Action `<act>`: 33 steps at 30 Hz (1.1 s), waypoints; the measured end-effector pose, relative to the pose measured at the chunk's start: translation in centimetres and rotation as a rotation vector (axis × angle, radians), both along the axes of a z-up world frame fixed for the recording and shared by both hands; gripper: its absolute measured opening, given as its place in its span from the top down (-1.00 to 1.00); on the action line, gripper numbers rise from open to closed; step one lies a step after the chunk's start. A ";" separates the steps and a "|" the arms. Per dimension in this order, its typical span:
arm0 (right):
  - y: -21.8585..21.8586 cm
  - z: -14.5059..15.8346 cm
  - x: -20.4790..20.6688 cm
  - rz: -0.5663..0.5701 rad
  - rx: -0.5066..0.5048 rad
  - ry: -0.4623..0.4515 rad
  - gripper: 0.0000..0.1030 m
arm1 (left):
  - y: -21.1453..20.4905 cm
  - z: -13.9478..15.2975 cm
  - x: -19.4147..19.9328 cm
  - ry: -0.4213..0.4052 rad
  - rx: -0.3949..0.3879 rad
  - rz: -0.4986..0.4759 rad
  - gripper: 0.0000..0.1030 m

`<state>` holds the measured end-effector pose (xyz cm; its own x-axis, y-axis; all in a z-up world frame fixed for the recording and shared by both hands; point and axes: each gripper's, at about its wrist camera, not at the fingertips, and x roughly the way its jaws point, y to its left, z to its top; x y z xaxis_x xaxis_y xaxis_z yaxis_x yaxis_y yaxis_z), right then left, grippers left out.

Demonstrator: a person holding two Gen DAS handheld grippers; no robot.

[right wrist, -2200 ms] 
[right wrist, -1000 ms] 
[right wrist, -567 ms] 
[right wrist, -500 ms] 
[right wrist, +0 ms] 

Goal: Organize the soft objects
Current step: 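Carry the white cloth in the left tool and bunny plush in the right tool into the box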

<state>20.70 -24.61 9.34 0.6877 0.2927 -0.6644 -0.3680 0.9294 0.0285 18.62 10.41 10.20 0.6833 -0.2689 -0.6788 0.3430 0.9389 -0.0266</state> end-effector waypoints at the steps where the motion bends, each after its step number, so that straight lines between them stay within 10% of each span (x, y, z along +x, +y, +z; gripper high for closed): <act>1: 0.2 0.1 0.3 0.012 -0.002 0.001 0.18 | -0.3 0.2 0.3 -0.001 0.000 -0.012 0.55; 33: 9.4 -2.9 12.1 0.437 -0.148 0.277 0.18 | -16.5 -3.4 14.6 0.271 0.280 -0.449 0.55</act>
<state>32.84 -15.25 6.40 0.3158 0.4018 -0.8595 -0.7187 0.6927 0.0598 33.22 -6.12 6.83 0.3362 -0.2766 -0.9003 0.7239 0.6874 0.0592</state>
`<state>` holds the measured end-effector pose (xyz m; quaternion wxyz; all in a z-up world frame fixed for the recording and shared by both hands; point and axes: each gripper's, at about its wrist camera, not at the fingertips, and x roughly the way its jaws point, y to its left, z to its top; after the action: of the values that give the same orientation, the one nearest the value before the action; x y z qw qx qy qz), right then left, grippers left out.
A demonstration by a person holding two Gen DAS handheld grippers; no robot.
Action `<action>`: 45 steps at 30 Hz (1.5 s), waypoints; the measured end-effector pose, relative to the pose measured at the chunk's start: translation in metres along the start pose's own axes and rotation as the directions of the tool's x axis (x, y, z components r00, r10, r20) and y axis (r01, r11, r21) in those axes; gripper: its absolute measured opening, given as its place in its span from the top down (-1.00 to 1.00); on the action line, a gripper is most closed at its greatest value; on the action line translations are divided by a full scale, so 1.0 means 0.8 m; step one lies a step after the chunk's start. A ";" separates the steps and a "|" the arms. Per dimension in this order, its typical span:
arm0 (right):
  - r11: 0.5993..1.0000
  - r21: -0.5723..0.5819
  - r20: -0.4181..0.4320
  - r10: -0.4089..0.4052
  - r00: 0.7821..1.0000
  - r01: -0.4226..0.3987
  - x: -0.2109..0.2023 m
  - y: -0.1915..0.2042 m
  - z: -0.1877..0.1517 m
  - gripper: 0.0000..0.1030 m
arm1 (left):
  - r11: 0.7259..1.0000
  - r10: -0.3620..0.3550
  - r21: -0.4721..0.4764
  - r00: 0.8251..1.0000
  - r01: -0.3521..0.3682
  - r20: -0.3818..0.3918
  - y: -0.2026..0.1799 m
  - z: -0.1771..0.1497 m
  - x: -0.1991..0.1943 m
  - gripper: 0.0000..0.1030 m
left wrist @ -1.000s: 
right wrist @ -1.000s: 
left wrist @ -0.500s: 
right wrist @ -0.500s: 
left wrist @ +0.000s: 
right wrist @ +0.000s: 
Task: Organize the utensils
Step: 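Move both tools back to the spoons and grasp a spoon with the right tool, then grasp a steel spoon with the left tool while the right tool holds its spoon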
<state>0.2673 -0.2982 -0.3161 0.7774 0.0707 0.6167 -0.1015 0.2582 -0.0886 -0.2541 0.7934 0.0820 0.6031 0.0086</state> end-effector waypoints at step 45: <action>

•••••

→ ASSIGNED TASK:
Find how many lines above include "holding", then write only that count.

→ RESPONSE TO THIS TASK:
2